After being closed for eight months, the Rafah border crossing has reopened, and 37 sick and injured Palestinians have left Gaza for medical treatment in Egypt. The World Health Organization (WHO) stated on X that the group included 34 children and 3 adults, along with 39 accompanying persons, who have departed Gaza for medical care in Egypt. This crossing is a crucial passage between Gaza and Egypt, and it has been closed since Israeli forces took control of the Gaza side last May.
This reopening is part of a ceasefire and hostage deal between Hamas and Israel. Footage of the evacuations showed Palestinian children lying on stretchers as ambulances arrived at the border crossing. "We have been anxiously waiting for this day," Mai Kadah Abdel-Ghani told BBC Arabic's Gaza Today, whose son, Motasem Billah Rami Nabil Samour, suffers from a rare autoimmune disease. She said her son had been in intensive care at Nasser Hospital in Gaza and had been in severe pain for the past three months.

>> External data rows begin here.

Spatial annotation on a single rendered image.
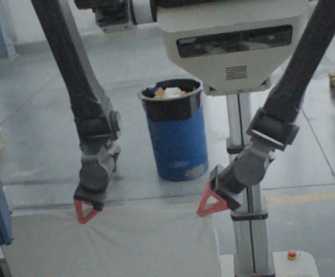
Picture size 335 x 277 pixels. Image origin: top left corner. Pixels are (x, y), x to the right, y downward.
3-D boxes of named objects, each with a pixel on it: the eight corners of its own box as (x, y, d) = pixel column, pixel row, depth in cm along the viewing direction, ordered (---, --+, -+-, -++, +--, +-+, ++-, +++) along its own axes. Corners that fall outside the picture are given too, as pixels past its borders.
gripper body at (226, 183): (211, 192, 90) (236, 166, 87) (212, 168, 99) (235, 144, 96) (236, 211, 91) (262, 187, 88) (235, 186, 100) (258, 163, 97)
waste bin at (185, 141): (214, 151, 374) (205, 74, 349) (214, 182, 327) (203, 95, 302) (156, 157, 381) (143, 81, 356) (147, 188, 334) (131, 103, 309)
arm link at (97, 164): (118, 107, 94) (78, 112, 95) (107, 128, 83) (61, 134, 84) (131, 160, 98) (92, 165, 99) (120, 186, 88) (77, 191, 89)
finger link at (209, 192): (185, 211, 95) (214, 181, 91) (188, 193, 102) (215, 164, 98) (211, 230, 96) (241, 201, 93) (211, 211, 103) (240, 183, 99)
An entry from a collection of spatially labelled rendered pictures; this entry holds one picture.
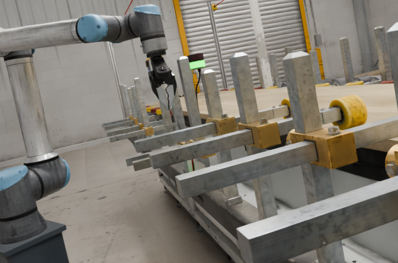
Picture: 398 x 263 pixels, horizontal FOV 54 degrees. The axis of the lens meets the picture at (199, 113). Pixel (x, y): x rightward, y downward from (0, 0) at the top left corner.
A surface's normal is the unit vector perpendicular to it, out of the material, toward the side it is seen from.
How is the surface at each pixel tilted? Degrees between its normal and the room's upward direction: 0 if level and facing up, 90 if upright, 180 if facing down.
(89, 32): 91
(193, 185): 90
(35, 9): 90
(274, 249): 90
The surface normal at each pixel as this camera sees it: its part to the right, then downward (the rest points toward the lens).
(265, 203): 0.29, 0.04
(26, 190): 0.89, -0.14
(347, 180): -0.94, 0.22
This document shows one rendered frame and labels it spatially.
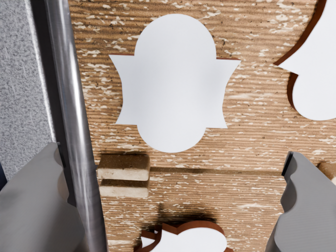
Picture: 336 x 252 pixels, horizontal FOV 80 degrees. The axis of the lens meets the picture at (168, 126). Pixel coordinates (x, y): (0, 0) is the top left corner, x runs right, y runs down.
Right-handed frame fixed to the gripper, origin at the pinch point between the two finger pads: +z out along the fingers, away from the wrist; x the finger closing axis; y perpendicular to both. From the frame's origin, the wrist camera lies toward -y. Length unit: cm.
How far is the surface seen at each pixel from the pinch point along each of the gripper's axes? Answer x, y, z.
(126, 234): -6.2, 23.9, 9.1
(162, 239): -0.4, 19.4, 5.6
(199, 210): 4.8, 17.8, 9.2
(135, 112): -3.8, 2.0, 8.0
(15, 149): -20.5, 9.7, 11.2
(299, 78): 11.7, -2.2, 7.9
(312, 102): 13.8, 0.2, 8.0
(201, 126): 3.2, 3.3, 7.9
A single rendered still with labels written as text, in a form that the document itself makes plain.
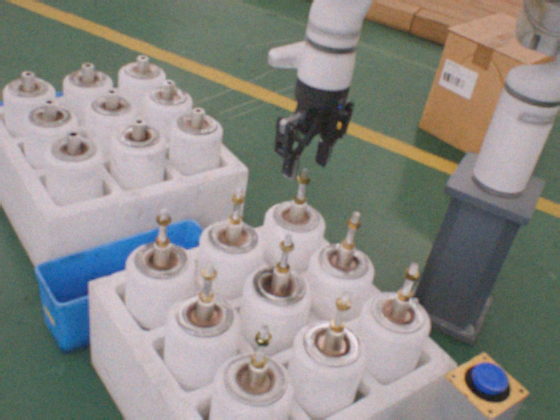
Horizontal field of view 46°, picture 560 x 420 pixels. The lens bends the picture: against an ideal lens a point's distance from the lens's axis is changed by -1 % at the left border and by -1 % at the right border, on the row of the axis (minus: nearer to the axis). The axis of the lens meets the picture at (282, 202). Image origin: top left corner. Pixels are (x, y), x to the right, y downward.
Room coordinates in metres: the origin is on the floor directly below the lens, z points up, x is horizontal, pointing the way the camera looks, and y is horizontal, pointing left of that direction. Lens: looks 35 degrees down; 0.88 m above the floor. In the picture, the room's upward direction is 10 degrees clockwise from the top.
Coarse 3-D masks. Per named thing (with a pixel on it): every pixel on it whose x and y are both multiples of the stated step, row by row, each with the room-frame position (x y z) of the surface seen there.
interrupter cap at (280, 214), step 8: (280, 208) 0.87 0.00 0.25; (288, 208) 0.87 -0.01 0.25; (312, 208) 0.88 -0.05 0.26; (272, 216) 0.85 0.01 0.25; (280, 216) 0.85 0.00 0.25; (288, 216) 0.85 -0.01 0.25; (304, 216) 0.86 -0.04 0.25; (312, 216) 0.86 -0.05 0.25; (280, 224) 0.83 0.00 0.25; (288, 224) 0.83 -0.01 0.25; (296, 224) 0.84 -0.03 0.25; (304, 224) 0.84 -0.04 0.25; (312, 224) 0.84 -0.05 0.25
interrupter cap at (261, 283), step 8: (256, 272) 0.71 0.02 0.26; (264, 272) 0.71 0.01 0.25; (272, 272) 0.71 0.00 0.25; (296, 272) 0.72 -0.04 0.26; (256, 280) 0.69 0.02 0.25; (264, 280) 0.70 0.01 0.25; (288, 280) 0.71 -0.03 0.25; (296, 280) 0.71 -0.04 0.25; (256, 288) 0.67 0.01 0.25; (264, 288) 0.68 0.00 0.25; (288, 288) 0.69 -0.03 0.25; (296, 288) 0.69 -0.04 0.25; (304, 288) 0.69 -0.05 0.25; (264, 296) 0.66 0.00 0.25; (272, 296) 0.67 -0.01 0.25; (280, 296) 0.67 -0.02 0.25; (288, 296) 0.67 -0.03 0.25; (296, 296) 0.67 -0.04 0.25; (304, 296) 0.68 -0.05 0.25; (280, 304) 0.65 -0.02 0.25; (288, 304) 0.66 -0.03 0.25
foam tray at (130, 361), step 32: (192, 256) 0.80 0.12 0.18; (96, 288) 0.69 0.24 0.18; (96, 320) 0.68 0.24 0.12; (128, 320) 0.64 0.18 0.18; (352, 320) 0.72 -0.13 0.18; (96, 352) 0.69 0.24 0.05; (128, 352) 0.60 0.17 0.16; (160, 352) 0.63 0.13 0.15; (288, 352) 0.64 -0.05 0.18; (128, 384) 0.60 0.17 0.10; (160, 384) 0.55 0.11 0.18; (416, 384) 0.62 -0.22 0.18; (128, 416) 0.60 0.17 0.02; (160, 416) 0.53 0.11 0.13; (192, 416) 0.51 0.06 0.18; (352, 416) 0.55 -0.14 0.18; (384, 416) 0.58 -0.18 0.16; (416, 416) 0.63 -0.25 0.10
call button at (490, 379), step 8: (480, 368) 0.53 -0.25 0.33; (488, 368) 0.53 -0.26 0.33; (496, 368) 0.53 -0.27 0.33; (472, 376) 0.52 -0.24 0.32; (480, 376) 0.52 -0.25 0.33; (488, 376) 0.52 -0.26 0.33; (496, 376) 0.52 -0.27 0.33; (504, 376) 0.52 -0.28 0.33; (480, 384) 0.51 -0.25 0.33; (488, 384) 0.51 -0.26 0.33; (496, 384) 0.51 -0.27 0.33; (504, 384) 0.51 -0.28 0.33; (488, 392) 0.51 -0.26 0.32; (496, 392) 0.50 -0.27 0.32
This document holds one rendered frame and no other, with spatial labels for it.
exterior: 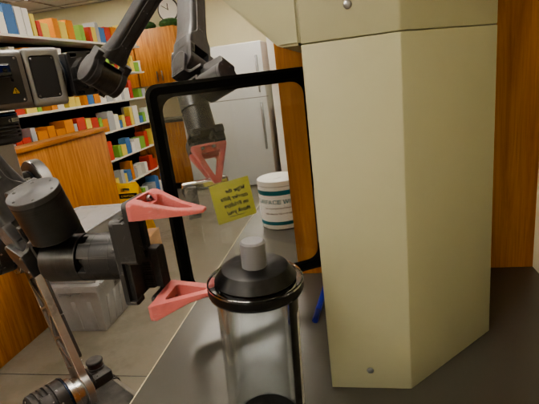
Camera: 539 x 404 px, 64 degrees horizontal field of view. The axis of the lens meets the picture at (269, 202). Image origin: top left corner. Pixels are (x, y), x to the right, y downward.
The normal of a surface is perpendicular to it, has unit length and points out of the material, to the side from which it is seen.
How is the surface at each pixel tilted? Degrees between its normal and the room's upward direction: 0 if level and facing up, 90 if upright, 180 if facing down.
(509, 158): 90
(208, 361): 0
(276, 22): 90
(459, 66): 90
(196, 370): 0
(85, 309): 96
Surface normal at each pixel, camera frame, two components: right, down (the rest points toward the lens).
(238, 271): -0.07, -0.95
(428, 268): 0.57, 0.17
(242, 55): -0.17, 0.30
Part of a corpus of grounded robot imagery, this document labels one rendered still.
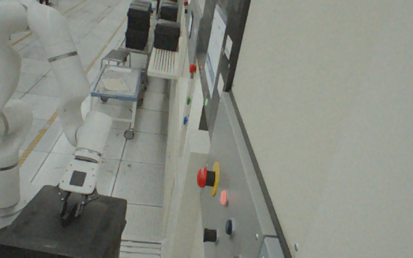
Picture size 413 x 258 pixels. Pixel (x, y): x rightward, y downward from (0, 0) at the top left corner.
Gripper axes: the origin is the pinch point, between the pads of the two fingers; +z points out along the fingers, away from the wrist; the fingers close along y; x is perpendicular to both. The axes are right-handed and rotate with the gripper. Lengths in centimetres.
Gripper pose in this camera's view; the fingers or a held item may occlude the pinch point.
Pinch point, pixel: (71, 209)
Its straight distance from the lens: 124.3
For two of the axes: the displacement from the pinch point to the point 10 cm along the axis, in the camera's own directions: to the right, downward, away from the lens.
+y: 9.8, 1.9, 0.2
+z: -1.7, 9.2, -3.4
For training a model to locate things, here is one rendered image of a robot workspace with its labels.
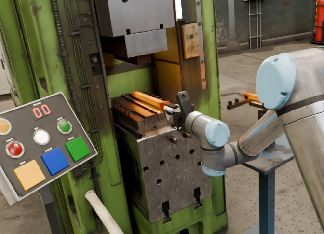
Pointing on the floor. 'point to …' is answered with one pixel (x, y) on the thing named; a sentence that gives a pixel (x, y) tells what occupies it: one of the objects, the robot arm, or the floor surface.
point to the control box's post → (50, 209)
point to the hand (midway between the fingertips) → (167, 105)
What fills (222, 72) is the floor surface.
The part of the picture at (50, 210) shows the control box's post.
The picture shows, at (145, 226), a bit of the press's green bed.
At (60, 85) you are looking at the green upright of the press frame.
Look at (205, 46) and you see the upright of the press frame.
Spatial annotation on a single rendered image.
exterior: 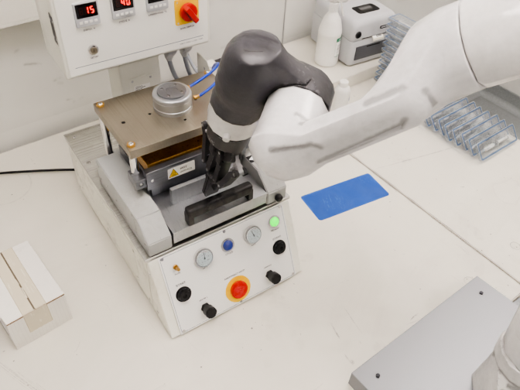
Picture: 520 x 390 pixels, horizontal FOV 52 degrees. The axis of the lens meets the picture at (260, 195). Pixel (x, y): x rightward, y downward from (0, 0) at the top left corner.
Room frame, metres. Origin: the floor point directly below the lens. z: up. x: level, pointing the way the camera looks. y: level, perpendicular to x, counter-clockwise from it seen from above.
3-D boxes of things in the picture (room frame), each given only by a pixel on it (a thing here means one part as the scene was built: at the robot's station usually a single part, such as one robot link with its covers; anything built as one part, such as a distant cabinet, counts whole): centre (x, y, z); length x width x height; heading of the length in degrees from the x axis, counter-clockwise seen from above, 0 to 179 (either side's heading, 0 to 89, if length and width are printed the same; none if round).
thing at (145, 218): (0.76, 0.26, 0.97); 0.25 x 0.05 x 0.07; 37
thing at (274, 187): (0.92, 0.03, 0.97); 0.26 x 0.05 x 0.07; 37
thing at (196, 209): (0.75, 0.08, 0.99); 0.15 x 0.02 x 0.04; 127
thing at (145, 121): (0.94, 0.19, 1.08); 0.31 x 0.24 x 0.13; 127
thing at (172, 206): (0.86, 0.16, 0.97); 0.30 x 0.22 x 0.08; 37
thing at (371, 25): (1.79, -0.29, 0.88); 0.25 x 0.20 x 0.17; 34
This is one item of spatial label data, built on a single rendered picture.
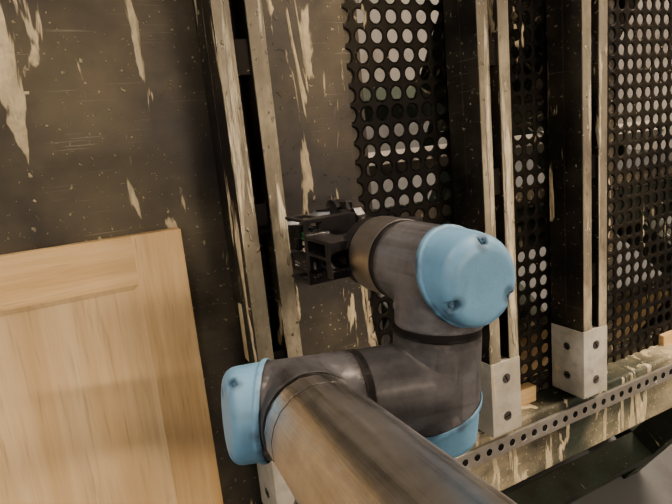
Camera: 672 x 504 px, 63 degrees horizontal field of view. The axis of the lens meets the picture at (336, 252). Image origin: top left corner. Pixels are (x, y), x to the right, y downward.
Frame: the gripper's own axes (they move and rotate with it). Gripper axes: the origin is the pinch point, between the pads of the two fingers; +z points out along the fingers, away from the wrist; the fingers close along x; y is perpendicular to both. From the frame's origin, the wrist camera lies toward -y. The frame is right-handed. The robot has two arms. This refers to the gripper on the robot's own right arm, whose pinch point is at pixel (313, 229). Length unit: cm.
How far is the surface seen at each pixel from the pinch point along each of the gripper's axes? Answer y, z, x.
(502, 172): -29.3, -4.4, -4.4
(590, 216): -48.2, -4.4, 5.0
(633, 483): -132, 45, 116
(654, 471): -144, 45, 116
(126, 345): 25.3, 0.6, 9.9
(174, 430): 21.6, 0.3, 22.1
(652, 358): -71, -1, 38
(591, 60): -49, -4, -20
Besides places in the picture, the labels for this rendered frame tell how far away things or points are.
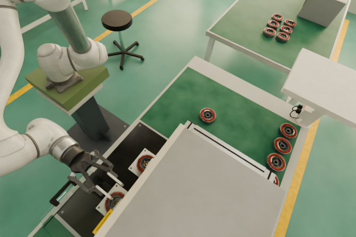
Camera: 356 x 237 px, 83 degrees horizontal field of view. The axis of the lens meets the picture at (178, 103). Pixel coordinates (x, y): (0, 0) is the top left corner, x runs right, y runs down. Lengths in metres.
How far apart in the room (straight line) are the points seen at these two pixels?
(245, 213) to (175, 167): 0.23
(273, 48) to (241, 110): 0.79
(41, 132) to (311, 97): 1.17
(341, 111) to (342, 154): 1.63
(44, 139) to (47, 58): 0.63
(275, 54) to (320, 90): 0.90
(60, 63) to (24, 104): 1.42
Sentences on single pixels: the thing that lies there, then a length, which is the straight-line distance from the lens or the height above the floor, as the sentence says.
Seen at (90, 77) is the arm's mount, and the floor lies 0.84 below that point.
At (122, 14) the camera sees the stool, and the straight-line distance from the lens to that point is 2.57.
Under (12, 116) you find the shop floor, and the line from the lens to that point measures 2.73.
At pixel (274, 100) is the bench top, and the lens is 1.68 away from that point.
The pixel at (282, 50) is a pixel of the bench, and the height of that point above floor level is 0.75.
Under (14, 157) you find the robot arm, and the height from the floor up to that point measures 1.28.
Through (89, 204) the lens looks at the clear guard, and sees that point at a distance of 0.93.
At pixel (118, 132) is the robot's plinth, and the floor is 0.02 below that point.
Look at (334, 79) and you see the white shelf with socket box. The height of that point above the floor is 1.20.
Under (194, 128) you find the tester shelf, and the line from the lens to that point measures 0.94.
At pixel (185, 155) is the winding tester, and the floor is 1.32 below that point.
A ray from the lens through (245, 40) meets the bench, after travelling 2.06.
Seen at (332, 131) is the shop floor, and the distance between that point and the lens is 2.88.
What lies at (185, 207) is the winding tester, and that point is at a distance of 0.64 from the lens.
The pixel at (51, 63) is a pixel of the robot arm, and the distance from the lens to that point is 1.39.
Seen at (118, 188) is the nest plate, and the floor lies 0.78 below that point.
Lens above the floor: 1.95
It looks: 57 degrees down
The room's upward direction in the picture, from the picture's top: 7 degrees clockwise
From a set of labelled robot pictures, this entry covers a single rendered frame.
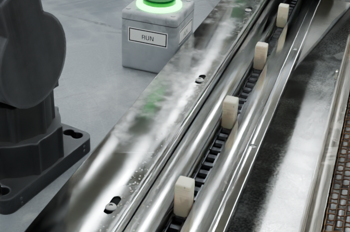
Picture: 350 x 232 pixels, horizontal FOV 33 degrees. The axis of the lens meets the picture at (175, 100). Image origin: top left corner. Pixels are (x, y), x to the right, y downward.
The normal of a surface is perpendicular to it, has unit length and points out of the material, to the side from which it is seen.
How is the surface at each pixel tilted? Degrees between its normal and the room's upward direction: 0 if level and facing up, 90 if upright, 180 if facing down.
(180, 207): 90
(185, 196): 90
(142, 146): 0
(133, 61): 90
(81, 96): 0
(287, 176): 0
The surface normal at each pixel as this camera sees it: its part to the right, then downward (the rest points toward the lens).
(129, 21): -0.33, 0.46
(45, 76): 0.87, 0.28
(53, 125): 0.04, -0.87
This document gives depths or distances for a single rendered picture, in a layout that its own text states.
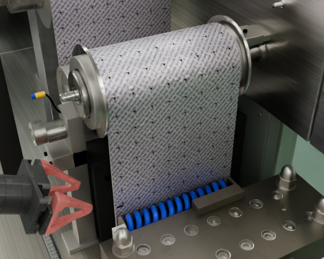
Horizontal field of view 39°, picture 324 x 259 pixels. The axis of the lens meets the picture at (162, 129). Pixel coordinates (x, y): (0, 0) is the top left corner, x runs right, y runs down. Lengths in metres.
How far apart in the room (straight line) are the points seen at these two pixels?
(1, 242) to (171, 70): 0.51
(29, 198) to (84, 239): 0.27
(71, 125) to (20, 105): 0.66
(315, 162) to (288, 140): 1.50
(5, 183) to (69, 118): 0.15
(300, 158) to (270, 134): 1.76
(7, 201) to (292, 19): 0.51
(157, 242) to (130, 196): 0.09
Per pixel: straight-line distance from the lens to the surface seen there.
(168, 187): 0.82
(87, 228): 0.92
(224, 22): 0.80
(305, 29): 0.76
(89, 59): 0.67
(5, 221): 1.04
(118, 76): 0.67
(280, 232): 0.81
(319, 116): 0.78
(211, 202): 0.81
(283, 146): 1.18
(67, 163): 0.79
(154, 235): 0.78
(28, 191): 0.69
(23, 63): 1.64
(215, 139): 0.81
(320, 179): 2.57
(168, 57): 0.71
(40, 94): 0.76
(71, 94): 0.69
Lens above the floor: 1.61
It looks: 35 degrees down
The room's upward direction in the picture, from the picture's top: straight up
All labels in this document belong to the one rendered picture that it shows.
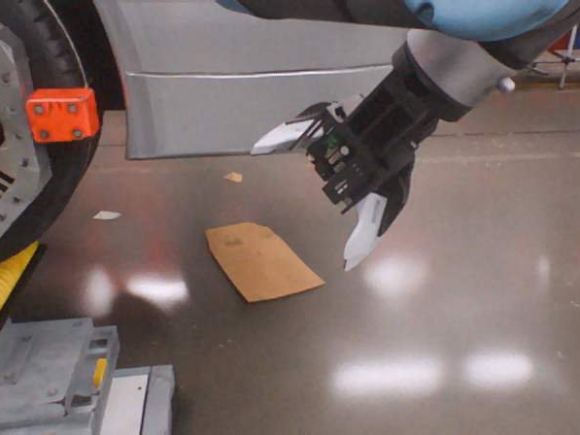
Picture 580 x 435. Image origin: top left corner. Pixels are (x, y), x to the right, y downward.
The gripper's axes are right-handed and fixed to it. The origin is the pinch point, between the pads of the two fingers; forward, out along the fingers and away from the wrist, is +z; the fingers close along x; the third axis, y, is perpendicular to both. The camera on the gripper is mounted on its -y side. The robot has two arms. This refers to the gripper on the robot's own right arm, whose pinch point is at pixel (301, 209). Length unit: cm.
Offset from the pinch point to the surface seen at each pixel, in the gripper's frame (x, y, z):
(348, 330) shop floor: 28, -86, 85
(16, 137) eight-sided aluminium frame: -40, -3, 38
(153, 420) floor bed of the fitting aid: 10, -21, 93
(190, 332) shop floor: -3, -58, 113
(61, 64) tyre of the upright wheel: -47, -13, 31
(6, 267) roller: -32, -4, 70
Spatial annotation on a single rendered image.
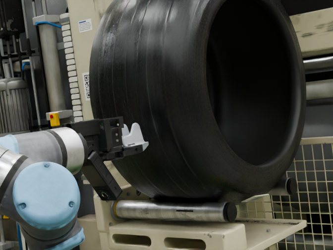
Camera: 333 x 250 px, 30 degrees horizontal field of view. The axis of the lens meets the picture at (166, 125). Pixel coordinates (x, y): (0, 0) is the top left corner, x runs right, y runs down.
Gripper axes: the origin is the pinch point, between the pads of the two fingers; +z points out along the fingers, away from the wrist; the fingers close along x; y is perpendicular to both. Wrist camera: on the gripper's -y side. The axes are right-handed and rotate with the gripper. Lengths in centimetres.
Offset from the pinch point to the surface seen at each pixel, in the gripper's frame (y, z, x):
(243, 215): -39, 100, 45
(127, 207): -16.1, 12.3, 19.2
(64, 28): 32, 20, 43
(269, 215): -33, 80, 21
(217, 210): -15.9, 12.4, -8.1
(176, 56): 17.7, 2.4, -9.6
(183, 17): 25.7, 6.1, -9.8
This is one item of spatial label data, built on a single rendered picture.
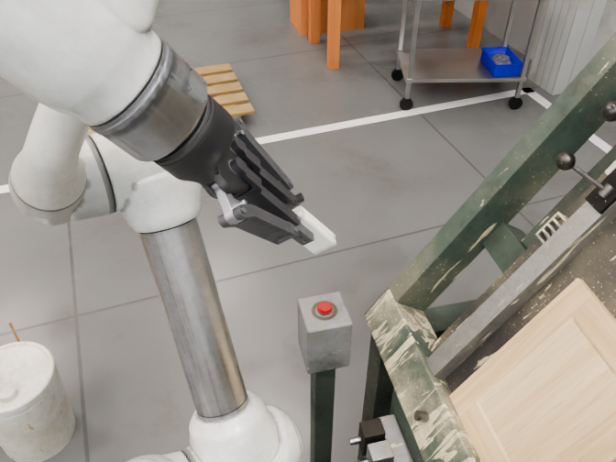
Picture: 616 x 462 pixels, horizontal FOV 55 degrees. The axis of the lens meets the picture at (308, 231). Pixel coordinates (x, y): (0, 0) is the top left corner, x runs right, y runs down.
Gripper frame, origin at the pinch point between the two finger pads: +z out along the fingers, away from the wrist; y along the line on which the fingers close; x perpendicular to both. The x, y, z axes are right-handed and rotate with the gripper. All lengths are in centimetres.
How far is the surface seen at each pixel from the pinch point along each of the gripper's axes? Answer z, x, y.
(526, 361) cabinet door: 80, -3, 10
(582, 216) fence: 69, -25, 31
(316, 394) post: 97, 60, 26
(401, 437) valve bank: 93, 34, 6
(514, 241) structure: 83, -8, 40
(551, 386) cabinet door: 79, -6, 3
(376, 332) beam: 90, 35, 34
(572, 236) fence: 71, -21, 28
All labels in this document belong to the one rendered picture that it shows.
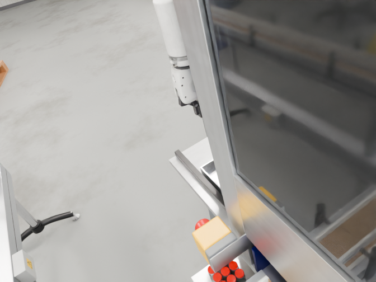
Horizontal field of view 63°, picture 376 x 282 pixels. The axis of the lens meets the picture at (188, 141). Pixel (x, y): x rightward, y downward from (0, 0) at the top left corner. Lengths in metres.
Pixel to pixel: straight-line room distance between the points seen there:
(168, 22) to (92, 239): 1.69
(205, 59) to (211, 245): 0.41
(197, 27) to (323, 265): 0.34
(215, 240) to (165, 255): 1.24
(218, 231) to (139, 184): 1.65
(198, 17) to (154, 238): 1.72
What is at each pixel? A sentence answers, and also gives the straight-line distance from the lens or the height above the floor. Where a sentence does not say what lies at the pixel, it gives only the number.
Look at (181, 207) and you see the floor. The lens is 2.06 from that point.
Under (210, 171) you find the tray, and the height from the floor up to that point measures 0.88.
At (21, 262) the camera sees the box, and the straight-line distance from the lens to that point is 1.58.
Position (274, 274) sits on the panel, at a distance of 0.80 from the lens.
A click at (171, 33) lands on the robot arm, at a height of 1.35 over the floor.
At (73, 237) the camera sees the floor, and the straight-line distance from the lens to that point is 2.26.
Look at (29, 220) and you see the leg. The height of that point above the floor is 0.22.
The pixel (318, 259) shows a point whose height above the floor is 1.20.
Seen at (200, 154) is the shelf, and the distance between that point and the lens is 1.06.
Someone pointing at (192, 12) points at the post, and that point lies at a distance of 0.39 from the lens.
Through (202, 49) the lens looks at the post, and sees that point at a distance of 0.40.
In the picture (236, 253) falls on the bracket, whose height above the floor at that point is 0.98.
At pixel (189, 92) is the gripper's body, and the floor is 1.19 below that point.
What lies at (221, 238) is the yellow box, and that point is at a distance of 0.68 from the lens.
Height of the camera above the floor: 1.61
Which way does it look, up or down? 41 degrees down
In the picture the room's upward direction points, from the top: 17 degrees counter-clockwise

"Thank God his name was included on the referral list for treatment. I hope that after receiving proper treatment, his suffering will end," she said. Her son expressed that he had been in severe pain while waiting for his referral to a hospital in Egypt. "It's very difficult for me to move, I have ulcers in my mouth, it is difficult to eat, drink, everything," he said. Mohammed Abu Jalala was also among those accompanying relatives for treatment. He said his niece, Lara Abu Jalala, had suffered severe injuries to her feet in an explosion, and her parents and brother were killed in the blast.
"One foot was severely injured and had to be amputated. We tried to avoid amputation, but due to gangrene in the foot bones, it had to be amputated," he said. "The other foot is still injured and needs treatment, and the amputation also needs follow-up treatment." Dr. Rik Peeperkorn, WHO representative for the West Bank and Gaza, described the evacuation process as "orderly" and "slow" in an interview with the BBC at the crossing. "Ambulances are moving one after another, first the non-ambulatory patients, then the ambulatory patients and accompanying persons. They will be checked and then transferred to the Egyptian side," he said.
He estimated that 14,000 people need treatment that is not available in Gaza. The WHO estimates that half of these patients have injuries that are "related to war and trauma, including amputees, burns, spinal cord injuries, which require multiple surgeries and specialized rehabilitation," he said, adding that the other half have chronic illnesses. "We expect about 5,000 of them to be children." The EU's foreign policy chief, Kaja Kallas, said on Friday that the EU had deployed a monitoring mission at the crossing. "It will support the Palestinian border personnel and allow people to leave Gaza, including those in need of medical care," she wrote on X.
The Rafah crossing is the southernmost exit from Gaza. There are only two other border crossings in the Gaza Strip – Erez, a personnel crossing in northern Gaza to Israel, and Kerem Shalom, a purely commercial goods crossing in southern Gaza with Israel. The Hamas-run health ministry says more than 47,000 Palestinians have been killed in Israel's military offensive in Gaza. The offensive was launched after a Hamas attack on Israel on October 7, 2023, which killed about 1,200 people and saw 251 people taken hostage.
The reopening of the Rafah crossing comes amid the fourth release of hostages and exchange of prisoners between Israel and Hamas since the ceasefire on January 19. Israel released 183 Palestinian prisoners and detainees in exchange for three Israeli hostages – Yarden Bibas, Ofer Calderon and Keith Siegel.